For good reason, society often focuses more on the problems rather than the opportunities that exist, because the problems need to be solved. However, we’d probably also benefit from looking for and recognizing the opportunities that women are better positioned to capitalize on. Have you discovered such opportunities?
I firmly believe women are capable of anything and everything. Writing is an exceptional avenue for women to pursue since it involves being in touch with both our masculine and feminine. Women are inherently in tune with their feelings and emotions while simultaneously able to look at something pragmatically. Also, writing empowers us, gives our voices into the world, so we can be heard. It is a perfect opportunity to break down any barriers or challenges that we are facing.
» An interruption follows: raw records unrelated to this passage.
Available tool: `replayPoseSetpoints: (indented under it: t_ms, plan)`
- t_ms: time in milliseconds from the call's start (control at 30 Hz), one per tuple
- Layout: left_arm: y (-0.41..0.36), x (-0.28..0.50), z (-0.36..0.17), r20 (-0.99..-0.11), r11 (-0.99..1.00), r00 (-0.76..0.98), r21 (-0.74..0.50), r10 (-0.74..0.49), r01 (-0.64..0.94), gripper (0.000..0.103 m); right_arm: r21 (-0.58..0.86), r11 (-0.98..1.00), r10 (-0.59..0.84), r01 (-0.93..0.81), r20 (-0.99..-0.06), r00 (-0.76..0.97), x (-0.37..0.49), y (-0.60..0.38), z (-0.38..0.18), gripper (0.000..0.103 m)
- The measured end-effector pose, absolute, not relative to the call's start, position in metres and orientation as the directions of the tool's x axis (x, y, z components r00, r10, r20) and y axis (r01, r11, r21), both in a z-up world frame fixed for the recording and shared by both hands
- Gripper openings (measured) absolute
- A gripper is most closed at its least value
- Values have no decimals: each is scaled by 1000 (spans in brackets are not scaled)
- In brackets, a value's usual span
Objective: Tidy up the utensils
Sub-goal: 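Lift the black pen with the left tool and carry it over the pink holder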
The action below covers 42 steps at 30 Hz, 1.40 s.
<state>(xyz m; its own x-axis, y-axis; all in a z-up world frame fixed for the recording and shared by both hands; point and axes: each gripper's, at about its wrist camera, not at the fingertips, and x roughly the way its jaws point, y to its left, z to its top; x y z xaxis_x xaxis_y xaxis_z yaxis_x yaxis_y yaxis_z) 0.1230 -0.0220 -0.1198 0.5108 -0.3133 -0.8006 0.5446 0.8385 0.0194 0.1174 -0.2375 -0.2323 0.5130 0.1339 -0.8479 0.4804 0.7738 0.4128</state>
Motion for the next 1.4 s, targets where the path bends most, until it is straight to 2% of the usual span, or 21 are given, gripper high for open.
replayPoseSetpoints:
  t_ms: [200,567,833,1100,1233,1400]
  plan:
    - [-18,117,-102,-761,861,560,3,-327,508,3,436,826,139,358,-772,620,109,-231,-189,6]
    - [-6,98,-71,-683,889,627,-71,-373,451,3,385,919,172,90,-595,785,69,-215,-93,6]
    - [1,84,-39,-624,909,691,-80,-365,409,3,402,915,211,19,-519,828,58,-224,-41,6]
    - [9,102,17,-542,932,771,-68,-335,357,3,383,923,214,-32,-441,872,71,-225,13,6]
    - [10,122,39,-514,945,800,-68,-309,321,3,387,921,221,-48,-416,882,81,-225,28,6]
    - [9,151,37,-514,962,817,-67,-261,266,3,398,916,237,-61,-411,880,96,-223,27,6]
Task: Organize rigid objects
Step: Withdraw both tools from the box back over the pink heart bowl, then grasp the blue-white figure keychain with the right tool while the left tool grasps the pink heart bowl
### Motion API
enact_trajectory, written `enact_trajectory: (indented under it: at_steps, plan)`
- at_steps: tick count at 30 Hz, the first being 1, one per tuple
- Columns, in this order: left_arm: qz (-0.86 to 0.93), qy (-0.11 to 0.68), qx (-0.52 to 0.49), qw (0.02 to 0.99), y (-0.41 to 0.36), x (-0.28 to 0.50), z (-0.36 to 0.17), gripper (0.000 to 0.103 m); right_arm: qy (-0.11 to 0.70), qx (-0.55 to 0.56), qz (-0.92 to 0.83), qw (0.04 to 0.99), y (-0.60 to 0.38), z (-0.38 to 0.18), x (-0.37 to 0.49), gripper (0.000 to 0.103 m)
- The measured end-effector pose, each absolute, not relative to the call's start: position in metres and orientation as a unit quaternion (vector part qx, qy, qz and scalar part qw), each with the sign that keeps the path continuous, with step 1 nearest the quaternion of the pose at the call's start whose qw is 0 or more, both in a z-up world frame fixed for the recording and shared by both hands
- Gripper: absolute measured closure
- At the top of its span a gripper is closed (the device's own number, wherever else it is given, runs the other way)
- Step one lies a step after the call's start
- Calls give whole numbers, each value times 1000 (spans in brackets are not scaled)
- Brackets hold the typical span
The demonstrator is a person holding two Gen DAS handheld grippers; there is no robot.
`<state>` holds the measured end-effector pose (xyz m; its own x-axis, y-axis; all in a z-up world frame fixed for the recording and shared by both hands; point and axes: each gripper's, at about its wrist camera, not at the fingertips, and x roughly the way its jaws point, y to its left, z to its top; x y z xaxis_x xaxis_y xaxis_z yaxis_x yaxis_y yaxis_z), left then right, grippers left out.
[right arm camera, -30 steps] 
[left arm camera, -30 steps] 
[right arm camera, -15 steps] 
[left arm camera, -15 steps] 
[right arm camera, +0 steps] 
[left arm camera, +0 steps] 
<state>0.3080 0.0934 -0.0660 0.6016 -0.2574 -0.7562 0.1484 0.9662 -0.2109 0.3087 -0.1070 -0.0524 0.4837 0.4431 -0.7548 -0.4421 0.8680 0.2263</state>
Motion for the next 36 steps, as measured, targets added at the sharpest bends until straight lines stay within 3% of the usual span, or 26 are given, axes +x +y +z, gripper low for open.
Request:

Some advice for women writers:

Writing a book, specifically a memoir, can be an arduous road, but it’s paved with beauty. You have to be prepared for a metamorphosis. It’s not an overnight deal. It takes grit, determination, passion, and love for the written word to make it to the end. And you’ve got to have a real reason to write, a message that you absolutely must share. It needs to be big. It needs to sustain you and the project through the journey. The rewards are there, but most of them cannot be seen, they can only be felt.

It’s also essential to ask yourself, why am I writing? This may seem like an obvious question. But it’s not always. Sometimes, we have unconscious agendas that may be getting in our way. We need to make sure we are clear in our why, so our words can flow and become the story we are meant to tell. When you know your why, you can then focus on writing the story you want to write. Not what everyone else tells you to write or what you think the market wants you to write, or what you think the agent or the publisher wants you to write. It’s your story. You tell it. Others can help you, but coming from that pure place inside you, knowing your why, when you go with that, your message will shine!